Seoul ingin merobek-robek mulut  Farras menit ini juga. Tapi dia meredamnya dengan kekuatan ekstra. Lagipula, dia tidak akan sanggup melukai lelaki kurang ajar yang menghinanya ini. Cintanya ... Oh, Tuhan. Bisakah Engkau menghapus dia dari hatiku. Seoul berupaya tidak terpancing. Dia tersenyum maklum tanpa ketulusan. “Om tidak akan pernah bisa membeli tubuhku ataupun memiliki bonsai itu,” katanya lembut. “Karena tubuhku milik kekasihku dan bonsai itu adalah hadiah darinya, jadi aku tidak bisa memberikan sesuatu yang berharga yang diberikan oleh orang yang aku cintai untuk seseorang yang suka memaksakan kehendak.” Tanaman hias itu memang hadiah dari Ming Guk untuknya untuk meresmikan hubungan mereka. Itu juga dia setengah mendesaknya sebab harga bonsai itu sangat mahal, dan Ming Guk harus merogoh koceknya lebih dalam untuk mendapatkan bonsai yang langka itu. Ming Guk  membutuhkan bantuan  ayahnya untuk memperoleh informasi mengenai bonsai yang sulit didapat tersebut. Ayah Ming Guk yang merupakan pemilik dari perusahaan multinasional nasional di Korea Selatan jadi tidak sulit untuk mendapatkan informasi mengenai bonsai tersebut.
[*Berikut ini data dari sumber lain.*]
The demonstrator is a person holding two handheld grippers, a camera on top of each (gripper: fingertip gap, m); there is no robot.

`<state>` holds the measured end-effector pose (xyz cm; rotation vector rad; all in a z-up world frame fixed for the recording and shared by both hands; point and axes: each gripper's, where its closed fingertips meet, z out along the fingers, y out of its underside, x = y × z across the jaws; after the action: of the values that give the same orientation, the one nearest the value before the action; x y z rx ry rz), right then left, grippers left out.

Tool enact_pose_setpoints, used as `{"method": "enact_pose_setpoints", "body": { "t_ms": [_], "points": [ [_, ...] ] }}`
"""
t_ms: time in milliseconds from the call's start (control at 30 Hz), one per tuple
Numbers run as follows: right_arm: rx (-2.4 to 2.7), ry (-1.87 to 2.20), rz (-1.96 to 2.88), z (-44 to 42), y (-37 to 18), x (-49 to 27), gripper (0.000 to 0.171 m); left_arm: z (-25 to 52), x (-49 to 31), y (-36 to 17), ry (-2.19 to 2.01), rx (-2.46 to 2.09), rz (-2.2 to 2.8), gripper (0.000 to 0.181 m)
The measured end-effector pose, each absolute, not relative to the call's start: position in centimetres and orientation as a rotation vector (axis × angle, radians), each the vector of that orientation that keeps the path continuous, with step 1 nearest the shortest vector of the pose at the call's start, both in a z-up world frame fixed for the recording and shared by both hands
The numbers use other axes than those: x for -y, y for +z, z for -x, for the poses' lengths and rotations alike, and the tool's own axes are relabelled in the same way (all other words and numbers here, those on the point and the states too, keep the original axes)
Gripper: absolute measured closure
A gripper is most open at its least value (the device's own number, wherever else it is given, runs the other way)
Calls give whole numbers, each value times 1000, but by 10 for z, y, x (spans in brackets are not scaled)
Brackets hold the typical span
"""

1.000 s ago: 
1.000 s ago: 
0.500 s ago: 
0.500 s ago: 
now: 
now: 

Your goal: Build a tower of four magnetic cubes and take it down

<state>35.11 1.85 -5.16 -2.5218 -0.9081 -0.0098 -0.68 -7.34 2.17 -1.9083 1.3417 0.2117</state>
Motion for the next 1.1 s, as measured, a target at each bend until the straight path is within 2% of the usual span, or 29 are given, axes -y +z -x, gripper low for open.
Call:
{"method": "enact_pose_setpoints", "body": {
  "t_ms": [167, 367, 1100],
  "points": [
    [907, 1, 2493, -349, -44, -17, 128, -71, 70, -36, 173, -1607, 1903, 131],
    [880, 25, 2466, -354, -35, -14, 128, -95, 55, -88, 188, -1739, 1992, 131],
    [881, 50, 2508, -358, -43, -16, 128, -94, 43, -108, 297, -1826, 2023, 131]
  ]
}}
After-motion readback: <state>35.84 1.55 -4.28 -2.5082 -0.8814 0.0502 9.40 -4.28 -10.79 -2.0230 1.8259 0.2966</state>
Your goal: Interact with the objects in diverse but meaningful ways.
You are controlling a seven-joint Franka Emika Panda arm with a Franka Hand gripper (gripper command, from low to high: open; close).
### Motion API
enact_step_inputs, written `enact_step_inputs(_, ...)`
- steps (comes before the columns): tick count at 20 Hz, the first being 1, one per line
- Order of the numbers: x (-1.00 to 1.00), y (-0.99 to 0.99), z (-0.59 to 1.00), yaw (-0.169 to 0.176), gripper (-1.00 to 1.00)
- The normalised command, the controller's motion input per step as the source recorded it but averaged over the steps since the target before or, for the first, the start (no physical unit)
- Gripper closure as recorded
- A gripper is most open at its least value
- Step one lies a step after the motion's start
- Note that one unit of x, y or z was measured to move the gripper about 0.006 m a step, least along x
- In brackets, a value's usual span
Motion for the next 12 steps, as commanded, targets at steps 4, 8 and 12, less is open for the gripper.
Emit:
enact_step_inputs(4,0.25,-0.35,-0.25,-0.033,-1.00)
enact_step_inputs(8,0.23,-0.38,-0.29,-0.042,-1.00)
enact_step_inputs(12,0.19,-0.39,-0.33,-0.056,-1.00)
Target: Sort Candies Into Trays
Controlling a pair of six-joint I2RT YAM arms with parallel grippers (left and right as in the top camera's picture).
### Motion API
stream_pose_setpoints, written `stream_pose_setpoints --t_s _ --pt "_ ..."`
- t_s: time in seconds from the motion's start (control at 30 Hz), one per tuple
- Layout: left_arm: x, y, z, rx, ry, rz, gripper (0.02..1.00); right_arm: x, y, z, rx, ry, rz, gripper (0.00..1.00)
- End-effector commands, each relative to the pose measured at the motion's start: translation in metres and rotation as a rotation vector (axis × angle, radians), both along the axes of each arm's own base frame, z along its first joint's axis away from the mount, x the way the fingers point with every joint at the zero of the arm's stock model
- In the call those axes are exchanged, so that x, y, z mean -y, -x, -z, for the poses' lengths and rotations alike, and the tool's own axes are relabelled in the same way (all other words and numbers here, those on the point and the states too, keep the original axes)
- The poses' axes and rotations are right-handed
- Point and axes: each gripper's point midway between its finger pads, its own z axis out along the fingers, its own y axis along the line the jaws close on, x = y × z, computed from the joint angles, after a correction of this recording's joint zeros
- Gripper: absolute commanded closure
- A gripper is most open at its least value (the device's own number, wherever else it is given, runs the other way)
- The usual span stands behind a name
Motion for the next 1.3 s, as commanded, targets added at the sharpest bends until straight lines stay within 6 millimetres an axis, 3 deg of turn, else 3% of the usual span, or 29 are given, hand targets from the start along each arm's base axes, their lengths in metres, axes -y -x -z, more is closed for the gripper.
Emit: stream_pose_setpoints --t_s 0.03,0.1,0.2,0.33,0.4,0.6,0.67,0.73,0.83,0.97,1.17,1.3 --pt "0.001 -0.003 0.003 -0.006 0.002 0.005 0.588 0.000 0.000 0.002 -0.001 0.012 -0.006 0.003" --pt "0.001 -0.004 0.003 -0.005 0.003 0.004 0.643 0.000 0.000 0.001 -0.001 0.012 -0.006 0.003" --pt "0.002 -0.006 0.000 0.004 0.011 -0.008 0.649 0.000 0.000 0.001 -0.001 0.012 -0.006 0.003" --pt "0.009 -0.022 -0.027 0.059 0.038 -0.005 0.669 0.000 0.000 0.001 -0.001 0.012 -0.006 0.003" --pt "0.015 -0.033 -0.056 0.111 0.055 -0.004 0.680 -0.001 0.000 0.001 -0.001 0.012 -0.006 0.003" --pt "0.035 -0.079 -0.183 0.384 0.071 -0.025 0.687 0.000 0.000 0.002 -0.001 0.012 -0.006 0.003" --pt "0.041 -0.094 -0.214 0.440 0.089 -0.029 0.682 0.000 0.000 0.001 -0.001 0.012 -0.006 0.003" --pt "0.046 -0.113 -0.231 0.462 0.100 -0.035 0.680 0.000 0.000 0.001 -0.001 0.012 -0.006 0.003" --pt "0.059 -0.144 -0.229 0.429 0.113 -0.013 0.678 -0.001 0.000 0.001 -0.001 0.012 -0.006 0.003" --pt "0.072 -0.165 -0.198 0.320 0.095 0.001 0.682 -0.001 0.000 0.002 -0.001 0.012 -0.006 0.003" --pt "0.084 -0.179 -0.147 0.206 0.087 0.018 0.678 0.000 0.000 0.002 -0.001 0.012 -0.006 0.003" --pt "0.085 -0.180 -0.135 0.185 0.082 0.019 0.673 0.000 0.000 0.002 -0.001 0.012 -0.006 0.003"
Farras yang  tersengat cemburu. Mendesiskan ucapannya, “Aku jadi semakin tertarik untuk memilikinya. Sepertinya kau belum mengakhiri hubunganku dengannya?”

“Untuk apa aku melakukannya?”

“Aku bisa menghabisinya detik ini juga.”

Seoul memunculkan kilat merendahkan tapi dengan lekuk bibir yang melebar sempurna. “Om tidak mungkin bisa melakukannya.” Orangtua Ming Guk bukan orang sembarangan. Dia pasti melindungi anaknya dengan baik. Sekali Farras mencoba mengganggunya, akan ada serangan mematikan yang meluluh lantakkan kejayaan keluarga Thahir. Farras terlalu berani melontarkan kalimat yang mungkin bisa langsung meruntuhkan perusahaannya kalau paman Jang tahu tentang ini.

Farras menghancurkan keyakinan Seoul dia akan berujar kembali namun Munculnya Aksa di belakang Seoul   membuat dia mengurungkan niatnya. “Memangnya apa yang tidak bisa ayahku lakukan?” ungkap Aksa meneliti kedua ekspresi keduanya yang nampak tegang.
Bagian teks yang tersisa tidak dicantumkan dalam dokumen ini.